:: Exercise directions ::
Which lines of the listing hold the string "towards"? Show each of them.

━━ Available data ━━

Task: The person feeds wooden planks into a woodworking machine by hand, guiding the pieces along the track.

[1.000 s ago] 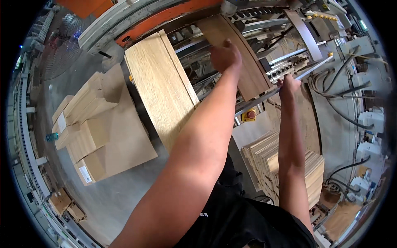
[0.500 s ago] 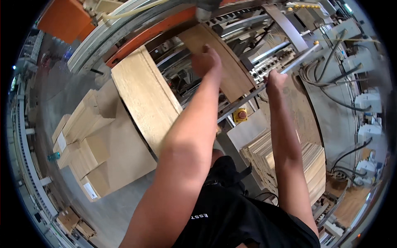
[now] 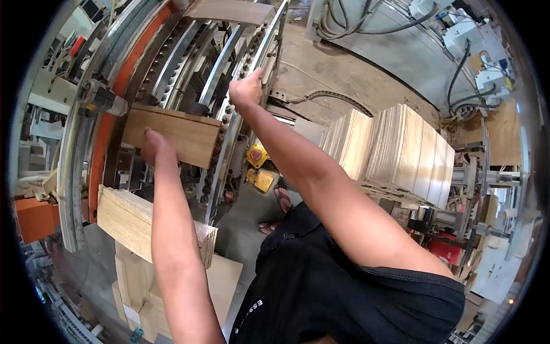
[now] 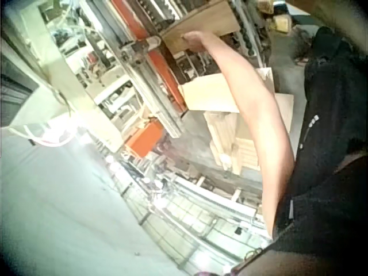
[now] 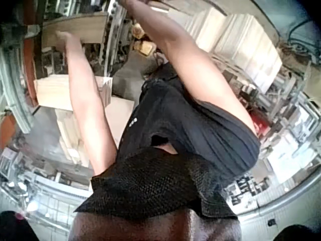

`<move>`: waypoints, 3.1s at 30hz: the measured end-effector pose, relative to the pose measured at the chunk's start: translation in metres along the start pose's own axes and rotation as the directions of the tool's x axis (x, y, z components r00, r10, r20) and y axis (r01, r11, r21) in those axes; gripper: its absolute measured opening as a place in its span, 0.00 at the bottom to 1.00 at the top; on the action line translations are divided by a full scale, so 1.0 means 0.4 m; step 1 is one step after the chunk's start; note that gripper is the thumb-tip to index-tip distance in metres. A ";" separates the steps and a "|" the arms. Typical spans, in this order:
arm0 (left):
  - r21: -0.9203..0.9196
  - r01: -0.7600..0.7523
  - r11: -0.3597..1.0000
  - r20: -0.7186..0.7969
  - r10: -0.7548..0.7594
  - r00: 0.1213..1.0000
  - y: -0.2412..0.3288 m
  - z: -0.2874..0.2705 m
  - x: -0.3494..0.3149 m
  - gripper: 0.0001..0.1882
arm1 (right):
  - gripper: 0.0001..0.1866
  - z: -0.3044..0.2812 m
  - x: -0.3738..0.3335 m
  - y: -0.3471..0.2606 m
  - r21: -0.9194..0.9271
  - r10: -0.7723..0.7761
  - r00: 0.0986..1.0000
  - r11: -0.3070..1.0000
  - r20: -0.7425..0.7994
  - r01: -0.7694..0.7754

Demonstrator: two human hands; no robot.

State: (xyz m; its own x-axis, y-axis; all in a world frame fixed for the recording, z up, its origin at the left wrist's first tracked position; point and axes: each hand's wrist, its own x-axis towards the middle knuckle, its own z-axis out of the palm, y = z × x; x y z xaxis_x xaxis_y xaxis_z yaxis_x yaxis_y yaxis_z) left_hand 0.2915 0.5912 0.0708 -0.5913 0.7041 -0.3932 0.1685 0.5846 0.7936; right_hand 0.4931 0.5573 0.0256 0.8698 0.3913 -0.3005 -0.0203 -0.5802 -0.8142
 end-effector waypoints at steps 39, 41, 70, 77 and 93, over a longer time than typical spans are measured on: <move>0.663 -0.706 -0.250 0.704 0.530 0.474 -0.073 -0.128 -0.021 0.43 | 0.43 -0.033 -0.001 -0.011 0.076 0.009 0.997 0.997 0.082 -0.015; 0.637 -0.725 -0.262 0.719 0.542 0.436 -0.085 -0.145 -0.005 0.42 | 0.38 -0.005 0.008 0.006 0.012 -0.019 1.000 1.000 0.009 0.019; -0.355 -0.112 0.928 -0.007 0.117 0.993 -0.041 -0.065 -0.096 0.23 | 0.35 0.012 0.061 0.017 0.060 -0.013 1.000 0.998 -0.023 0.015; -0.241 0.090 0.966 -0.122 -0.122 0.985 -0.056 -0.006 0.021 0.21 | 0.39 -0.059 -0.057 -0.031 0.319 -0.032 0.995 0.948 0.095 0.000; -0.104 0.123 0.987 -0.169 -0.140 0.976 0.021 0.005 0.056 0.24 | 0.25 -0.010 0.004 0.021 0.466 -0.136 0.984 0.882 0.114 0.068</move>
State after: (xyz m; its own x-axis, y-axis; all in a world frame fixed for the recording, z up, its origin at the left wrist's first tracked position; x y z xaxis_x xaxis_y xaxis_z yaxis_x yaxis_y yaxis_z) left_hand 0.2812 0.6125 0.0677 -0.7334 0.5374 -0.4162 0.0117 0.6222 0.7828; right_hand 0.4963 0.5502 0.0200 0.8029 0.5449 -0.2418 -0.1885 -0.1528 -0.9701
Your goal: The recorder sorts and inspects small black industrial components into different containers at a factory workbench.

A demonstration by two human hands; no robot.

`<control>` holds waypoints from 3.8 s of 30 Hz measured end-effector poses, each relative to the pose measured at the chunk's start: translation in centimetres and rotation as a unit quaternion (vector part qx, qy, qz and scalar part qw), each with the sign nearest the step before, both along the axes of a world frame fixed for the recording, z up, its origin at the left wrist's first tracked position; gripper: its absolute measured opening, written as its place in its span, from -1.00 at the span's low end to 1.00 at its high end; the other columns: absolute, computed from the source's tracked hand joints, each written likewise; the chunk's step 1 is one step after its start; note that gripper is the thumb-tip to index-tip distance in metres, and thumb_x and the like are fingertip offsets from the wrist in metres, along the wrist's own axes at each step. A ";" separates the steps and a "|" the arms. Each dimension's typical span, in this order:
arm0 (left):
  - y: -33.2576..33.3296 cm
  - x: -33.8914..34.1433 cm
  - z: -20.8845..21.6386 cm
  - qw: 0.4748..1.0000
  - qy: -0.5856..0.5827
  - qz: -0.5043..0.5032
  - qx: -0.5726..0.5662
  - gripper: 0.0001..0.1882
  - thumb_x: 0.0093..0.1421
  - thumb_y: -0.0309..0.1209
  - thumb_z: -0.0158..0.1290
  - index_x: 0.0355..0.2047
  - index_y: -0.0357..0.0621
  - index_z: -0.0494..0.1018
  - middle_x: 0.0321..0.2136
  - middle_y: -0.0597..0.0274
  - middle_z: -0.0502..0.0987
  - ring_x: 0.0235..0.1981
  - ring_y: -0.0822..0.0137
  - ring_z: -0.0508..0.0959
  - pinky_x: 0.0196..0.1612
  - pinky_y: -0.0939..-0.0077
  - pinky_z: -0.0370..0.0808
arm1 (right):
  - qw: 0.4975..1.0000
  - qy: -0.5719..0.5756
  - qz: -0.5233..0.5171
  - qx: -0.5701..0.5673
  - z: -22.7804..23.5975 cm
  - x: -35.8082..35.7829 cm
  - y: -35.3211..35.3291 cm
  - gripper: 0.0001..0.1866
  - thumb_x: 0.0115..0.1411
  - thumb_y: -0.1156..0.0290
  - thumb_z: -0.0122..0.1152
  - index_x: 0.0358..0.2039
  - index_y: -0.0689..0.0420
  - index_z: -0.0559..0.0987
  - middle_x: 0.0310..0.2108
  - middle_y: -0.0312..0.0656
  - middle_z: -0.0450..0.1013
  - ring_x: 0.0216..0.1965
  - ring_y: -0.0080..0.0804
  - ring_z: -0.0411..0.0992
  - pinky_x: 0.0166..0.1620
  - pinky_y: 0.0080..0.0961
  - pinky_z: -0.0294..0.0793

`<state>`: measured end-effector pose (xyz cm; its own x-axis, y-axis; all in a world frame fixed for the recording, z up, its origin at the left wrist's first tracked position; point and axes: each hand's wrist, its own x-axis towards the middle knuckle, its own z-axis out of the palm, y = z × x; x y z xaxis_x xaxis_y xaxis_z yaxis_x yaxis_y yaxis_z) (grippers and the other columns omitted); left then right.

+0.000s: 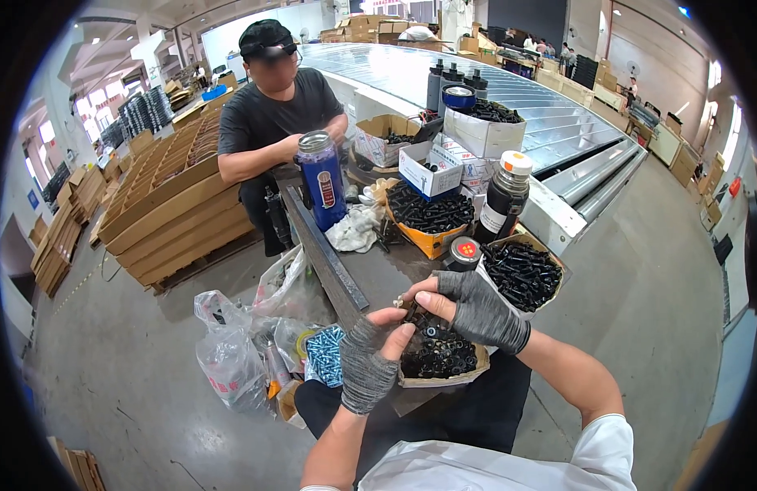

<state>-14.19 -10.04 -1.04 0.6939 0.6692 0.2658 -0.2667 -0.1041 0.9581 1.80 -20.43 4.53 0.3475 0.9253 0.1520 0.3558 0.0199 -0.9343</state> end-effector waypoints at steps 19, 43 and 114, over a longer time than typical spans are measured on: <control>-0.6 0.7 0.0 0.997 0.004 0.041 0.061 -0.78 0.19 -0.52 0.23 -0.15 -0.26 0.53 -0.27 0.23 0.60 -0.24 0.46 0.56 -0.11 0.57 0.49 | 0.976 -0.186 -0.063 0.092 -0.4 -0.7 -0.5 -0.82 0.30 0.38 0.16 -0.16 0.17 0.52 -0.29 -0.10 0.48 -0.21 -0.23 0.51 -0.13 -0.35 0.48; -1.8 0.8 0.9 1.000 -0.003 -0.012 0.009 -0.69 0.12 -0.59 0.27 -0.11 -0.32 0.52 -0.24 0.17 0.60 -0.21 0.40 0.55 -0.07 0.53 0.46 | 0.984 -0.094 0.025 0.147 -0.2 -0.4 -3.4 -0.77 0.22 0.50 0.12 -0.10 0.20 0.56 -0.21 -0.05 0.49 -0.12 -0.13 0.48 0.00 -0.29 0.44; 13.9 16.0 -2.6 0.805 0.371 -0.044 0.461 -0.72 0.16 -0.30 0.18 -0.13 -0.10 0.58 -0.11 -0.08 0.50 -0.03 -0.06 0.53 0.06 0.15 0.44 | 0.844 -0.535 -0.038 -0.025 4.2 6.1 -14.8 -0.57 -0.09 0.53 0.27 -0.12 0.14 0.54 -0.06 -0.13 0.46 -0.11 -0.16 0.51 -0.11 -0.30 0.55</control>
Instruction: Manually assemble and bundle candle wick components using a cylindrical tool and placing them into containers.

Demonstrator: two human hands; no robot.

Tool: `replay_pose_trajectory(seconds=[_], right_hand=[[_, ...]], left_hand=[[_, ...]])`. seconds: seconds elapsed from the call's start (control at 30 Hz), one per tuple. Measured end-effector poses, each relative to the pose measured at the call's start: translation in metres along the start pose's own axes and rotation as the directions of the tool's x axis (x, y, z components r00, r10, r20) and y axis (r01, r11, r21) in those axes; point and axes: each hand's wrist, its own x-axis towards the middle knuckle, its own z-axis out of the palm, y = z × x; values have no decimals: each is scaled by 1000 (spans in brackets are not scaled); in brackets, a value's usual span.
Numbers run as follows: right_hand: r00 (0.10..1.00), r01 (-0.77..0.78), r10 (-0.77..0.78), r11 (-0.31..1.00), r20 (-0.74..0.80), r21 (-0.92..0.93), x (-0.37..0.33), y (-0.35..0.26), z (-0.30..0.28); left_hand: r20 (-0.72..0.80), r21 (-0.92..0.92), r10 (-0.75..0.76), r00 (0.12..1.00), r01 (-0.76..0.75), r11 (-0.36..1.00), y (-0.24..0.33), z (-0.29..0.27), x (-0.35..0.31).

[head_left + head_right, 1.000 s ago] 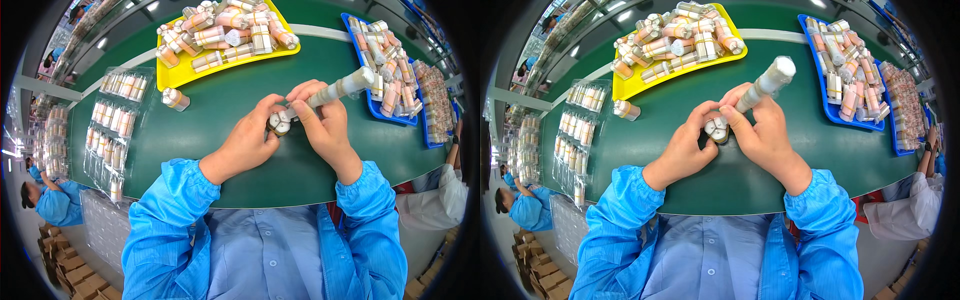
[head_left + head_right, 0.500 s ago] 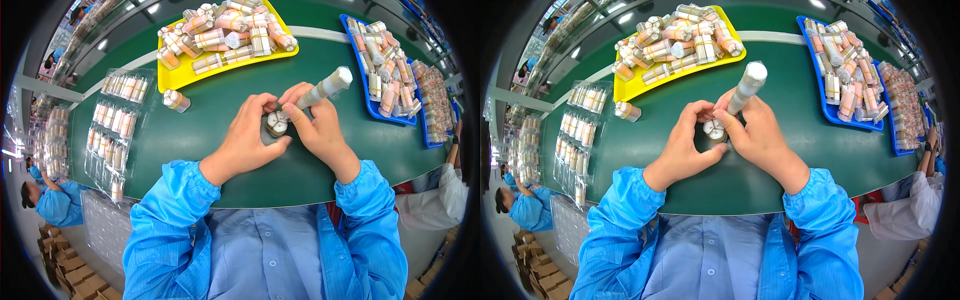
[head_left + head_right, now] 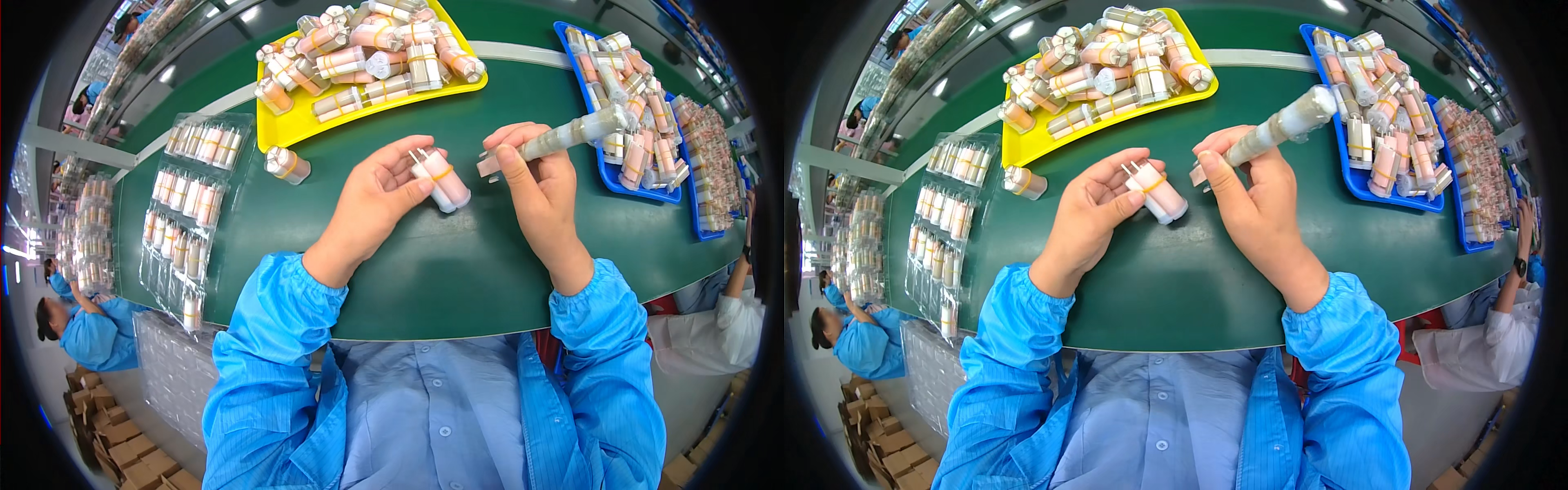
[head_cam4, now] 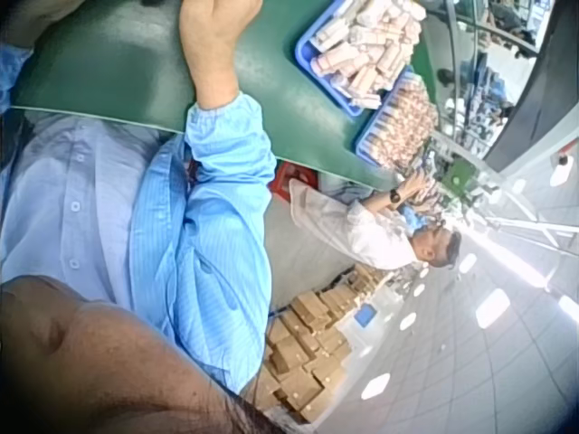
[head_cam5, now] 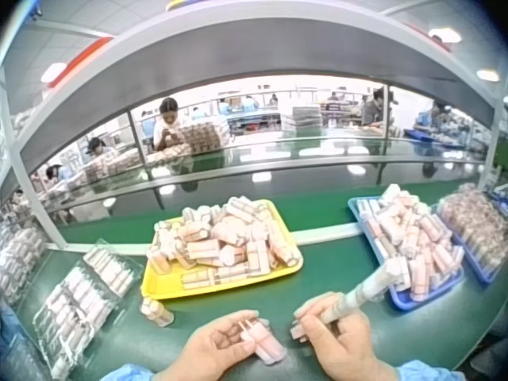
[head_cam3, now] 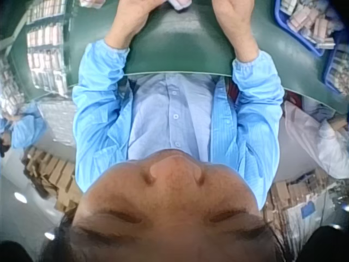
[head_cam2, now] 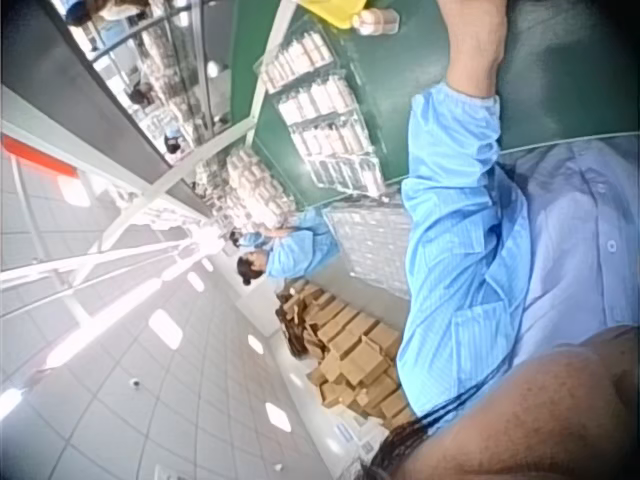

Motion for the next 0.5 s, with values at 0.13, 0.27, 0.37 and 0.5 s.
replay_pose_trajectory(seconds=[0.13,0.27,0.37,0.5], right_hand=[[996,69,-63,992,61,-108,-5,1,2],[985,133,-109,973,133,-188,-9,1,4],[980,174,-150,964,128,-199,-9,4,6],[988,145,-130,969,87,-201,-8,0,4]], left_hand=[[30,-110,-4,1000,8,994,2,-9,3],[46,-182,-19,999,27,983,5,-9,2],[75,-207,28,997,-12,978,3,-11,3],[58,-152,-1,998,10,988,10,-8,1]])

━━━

:: Answer space ::
State: (xyz m; its own x-axis, y-axis; all in a world frame fixed for the recording, z up, its origin at the left wrist's first tracked position; point and axes: each hand's wrist, its own x-axis towards the middle knuckle, its own z-axis out of the palm, y = z × x; x y z xaxis_x xaxis_y xaxis_z yaxis_x yaxis_y yaxis_z) left_hand 0.2915 0.5912 0.0708 -0.5913 0.7041 -0.3932 0.1685 0.5846 0.7936; right_hand 0.4931 0.5573 0.0256 0.8698 0.3913 -0.3005 -0.0203 -0.5802 -0.8142
`<state>`: measured end-effector pose (xyz cm; its own x-axis, y-axis; all in a world frame fixed for the recording, z up, its origin at the left wrist's first tracked position; point and axes: each hand's wrist, its own x-axis towards the middle knuckle, its own z-axis out of the palm, y = z × x; x y z xaxis_x xaxis_y xaxis_z yaxis_x yaxis_y yaxis_z) (grippers and the other columns omitted); left then right.
Tool: `replay_pose_trajectory(seconds=[_], right_hand=[[_, ...]], left_hand=[[_, ...]])`. seconds: seconds elapsed from the call's start (control at 30 Hz), one per tuple. Measured end-effector poses, each relative to the pose measured at the call's start: translation in metres along the start pose's own axes and rotation as the directions of the tool's x axis (x, y, z components r00, r10, r20) and y axis (r01, r11, r21) in those axes; point and axes: each hand's wrist, its own x-axis towards the middle knuckle, its own z-axis out of the palm, y = z × x; values have no decimals: each is scaled by 1000 (spans in brackets are not scaled); in brackets, a value's usual span.

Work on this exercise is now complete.